The reply should return the data in full, exactly as written.

*** Begin section ***

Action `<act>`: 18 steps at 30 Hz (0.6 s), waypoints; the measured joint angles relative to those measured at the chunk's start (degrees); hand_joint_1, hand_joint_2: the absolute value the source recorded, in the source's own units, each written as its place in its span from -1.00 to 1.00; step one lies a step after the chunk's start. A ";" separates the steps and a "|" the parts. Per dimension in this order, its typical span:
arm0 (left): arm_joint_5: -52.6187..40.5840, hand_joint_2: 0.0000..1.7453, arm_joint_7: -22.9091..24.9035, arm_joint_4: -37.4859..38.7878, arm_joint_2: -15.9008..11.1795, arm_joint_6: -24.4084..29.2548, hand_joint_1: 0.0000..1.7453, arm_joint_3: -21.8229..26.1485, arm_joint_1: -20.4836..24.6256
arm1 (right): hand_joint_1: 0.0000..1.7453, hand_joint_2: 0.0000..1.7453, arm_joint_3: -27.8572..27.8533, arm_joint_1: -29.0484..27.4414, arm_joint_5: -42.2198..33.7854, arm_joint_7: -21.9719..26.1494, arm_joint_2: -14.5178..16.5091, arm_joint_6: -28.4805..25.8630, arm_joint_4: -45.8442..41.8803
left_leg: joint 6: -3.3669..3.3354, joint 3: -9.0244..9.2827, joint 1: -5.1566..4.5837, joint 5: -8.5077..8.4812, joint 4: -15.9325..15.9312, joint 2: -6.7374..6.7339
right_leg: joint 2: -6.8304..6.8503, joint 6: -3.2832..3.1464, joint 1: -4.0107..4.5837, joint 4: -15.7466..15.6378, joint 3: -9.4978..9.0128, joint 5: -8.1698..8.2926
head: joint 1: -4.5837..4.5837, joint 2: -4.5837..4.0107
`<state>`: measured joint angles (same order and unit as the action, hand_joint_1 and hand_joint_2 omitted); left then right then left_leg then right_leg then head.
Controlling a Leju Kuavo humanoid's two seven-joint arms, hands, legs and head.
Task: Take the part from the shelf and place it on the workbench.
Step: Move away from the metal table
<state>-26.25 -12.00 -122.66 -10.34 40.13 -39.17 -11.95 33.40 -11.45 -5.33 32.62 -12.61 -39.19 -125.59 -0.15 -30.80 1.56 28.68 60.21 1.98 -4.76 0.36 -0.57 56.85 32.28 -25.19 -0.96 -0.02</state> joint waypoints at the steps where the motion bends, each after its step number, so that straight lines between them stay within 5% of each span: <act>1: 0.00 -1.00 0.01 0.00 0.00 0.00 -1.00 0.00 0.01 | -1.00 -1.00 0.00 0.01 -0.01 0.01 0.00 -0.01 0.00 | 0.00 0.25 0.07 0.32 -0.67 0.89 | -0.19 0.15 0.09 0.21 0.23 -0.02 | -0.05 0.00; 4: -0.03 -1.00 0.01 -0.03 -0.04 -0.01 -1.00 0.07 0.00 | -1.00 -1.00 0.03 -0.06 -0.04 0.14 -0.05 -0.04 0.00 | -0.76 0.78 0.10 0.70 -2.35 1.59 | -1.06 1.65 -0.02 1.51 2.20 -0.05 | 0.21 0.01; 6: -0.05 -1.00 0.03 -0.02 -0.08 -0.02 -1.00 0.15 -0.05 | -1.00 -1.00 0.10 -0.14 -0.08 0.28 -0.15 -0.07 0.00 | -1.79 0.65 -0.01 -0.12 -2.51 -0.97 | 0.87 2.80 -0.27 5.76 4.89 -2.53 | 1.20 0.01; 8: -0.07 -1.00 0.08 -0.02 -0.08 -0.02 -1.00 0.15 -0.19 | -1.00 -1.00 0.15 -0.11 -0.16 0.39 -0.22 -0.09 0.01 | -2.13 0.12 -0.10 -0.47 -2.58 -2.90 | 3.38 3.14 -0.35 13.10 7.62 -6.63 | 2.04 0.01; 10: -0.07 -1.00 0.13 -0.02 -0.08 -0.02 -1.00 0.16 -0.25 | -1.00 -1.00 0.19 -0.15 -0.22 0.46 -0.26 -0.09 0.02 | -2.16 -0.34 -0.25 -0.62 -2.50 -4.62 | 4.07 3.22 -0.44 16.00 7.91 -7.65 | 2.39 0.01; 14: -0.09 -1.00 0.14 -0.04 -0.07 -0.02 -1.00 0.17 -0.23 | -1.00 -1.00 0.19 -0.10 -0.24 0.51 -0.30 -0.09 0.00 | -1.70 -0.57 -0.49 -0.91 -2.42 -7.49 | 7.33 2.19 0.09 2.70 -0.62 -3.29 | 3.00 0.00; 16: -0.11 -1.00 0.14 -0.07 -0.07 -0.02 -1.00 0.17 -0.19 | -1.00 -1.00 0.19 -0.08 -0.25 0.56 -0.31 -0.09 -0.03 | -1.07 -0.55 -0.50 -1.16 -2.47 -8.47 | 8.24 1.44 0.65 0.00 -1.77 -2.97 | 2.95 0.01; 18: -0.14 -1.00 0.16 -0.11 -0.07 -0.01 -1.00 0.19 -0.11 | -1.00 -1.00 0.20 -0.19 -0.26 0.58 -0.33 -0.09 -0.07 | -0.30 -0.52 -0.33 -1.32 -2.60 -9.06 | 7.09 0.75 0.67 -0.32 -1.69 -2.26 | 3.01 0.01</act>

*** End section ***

**Task output**
Action `<act>`: 18 steps at 30 Hz (0.6 s), waypoints; the measured joint angles relative to those measured at the chunk's start (degrees); hand_joint_1, hand_joint_2: the absolute value the source recorded, in the source's own units, each written as its place in its span from -1.00 to 1.00; step one lies a step after the chunk's start. A ";" separates the steps and a "|" the parts. Per dimension in this order, its typical span:
arm0 (left): arm_joint_5: -52.6187..40.5840, hand_joint_2: 0.0000..1.7453, arm_joint_7: -22.9091..24.9035, arm_joint_4: -37.4859..38.7878, arm_joint_2: -15.9008..11.1795, arm_joint_6: -24.4084..29.2548, hand_joint_1: 0.0000..1.7453, arm_joint_3: -21.8229..26.1485, arm_joint_1: -20.4836..24.6256
arm1 (right): hand_joint_1: 0.0000..1.7453, hand_joint_2: 0.0000..1.7453, arm_joint_3: -27.8572..27.8533, arm_joint_1: -29.0484..27.4414, arm_joint_5: -42.2198..33.7854, arm_joint_7: -21.9719..26.1494, arm_joint_2: -14.5178..16.5091, arm_joint_6: -28.4805..25.8630, arm_joint_4: -45.8442..41.8803
left_leg: joint 6: -3.3669..3.3354, joint 3: -9.0244..9.2827, joint 1: -5.1566..4.5837, joint 5: -8.5077..8.4812, joint 4: -15.9325..15.9312, joint 2: -6.7374..6.7339
right_leg: joint 2: -6.8304..6.8503, joint 6: -3.2832..3.1464, joint 1: -4.0107..4.5837, joint 4: -15.7466..15.6378, joint 3: -9.4978..9.0128, joint 5: -8.1698..8.2926
head: joint 1: -4.5837..4.5837, joint 2: -4.5837..4.0107
`<state>`: measured joint angles (same order and unit as the action, hand_joint_1 and hand_joint_2 omitted); left then right then left_leg then right_leg then head.
Controlling a Leju Kuavo humanoid's two seven-joint arms, hands, legs and head.
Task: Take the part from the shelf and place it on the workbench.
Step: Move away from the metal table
<state>-26.25 -12.00 -122.66 -10.34 40.13 -39.17 -11.95 33.40 -11.45 -5.33 32.62 -12.61 -39.19 -125.59 -0.15 -30.80 1.56 28.68 60.21 1.98 -4.76 0.36 -0.57 56.85 32.28 -25.19 -0.96 -0.02</state> joint waypoints at the steps where the motion bends, each after its step number, so that straight lines between them stay within 5% of each span: <act>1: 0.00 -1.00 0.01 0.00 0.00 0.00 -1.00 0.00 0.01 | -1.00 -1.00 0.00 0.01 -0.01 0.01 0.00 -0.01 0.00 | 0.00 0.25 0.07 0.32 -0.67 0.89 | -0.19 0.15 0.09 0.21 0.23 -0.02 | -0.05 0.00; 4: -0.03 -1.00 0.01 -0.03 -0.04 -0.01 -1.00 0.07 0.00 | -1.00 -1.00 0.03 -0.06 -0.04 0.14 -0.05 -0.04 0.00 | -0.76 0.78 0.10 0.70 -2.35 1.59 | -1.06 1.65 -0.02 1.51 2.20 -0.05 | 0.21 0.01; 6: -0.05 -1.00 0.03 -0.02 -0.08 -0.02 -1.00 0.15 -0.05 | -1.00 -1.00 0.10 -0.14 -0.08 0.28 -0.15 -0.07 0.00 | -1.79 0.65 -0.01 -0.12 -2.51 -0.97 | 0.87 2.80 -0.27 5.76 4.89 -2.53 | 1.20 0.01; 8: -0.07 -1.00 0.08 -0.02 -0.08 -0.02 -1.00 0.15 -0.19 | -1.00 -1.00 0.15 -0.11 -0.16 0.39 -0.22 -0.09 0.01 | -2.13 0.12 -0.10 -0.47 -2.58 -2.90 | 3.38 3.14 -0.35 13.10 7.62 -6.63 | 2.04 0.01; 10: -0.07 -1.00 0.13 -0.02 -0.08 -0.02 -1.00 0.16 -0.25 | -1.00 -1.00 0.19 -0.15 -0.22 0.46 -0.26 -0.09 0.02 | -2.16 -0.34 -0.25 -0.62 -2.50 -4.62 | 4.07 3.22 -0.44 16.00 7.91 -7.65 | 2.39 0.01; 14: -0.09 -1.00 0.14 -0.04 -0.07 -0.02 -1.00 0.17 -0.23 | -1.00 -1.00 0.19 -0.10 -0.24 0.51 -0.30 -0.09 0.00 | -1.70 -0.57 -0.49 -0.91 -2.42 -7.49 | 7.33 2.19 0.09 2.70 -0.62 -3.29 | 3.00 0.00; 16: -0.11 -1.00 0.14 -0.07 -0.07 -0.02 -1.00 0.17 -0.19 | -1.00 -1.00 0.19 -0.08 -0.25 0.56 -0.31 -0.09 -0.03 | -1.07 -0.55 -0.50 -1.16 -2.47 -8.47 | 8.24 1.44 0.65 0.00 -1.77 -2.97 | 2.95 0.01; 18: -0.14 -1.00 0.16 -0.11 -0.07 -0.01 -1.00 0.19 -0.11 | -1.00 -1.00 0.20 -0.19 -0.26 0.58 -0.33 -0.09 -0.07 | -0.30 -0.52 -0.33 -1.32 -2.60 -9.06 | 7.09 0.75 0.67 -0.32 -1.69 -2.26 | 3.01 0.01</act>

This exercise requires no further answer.